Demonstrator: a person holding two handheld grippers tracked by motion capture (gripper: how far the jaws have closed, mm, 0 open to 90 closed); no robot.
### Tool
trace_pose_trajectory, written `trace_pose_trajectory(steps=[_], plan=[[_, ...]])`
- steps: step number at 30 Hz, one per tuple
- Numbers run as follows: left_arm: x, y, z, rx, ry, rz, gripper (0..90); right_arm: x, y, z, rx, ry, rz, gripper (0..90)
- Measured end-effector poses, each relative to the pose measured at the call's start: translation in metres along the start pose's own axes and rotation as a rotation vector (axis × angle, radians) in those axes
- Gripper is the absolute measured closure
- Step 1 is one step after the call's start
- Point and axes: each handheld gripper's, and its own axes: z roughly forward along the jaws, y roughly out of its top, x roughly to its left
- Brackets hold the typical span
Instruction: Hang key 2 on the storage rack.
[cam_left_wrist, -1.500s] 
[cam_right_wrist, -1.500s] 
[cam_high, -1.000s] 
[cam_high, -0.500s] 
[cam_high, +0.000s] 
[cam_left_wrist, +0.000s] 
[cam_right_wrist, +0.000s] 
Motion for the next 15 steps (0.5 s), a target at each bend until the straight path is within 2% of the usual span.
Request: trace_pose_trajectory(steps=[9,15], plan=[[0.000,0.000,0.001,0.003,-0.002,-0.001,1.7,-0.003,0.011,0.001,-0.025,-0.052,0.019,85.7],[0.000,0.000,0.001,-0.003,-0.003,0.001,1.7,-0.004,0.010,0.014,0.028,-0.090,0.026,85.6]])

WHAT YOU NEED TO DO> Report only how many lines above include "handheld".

YOUR SOLUTION> 2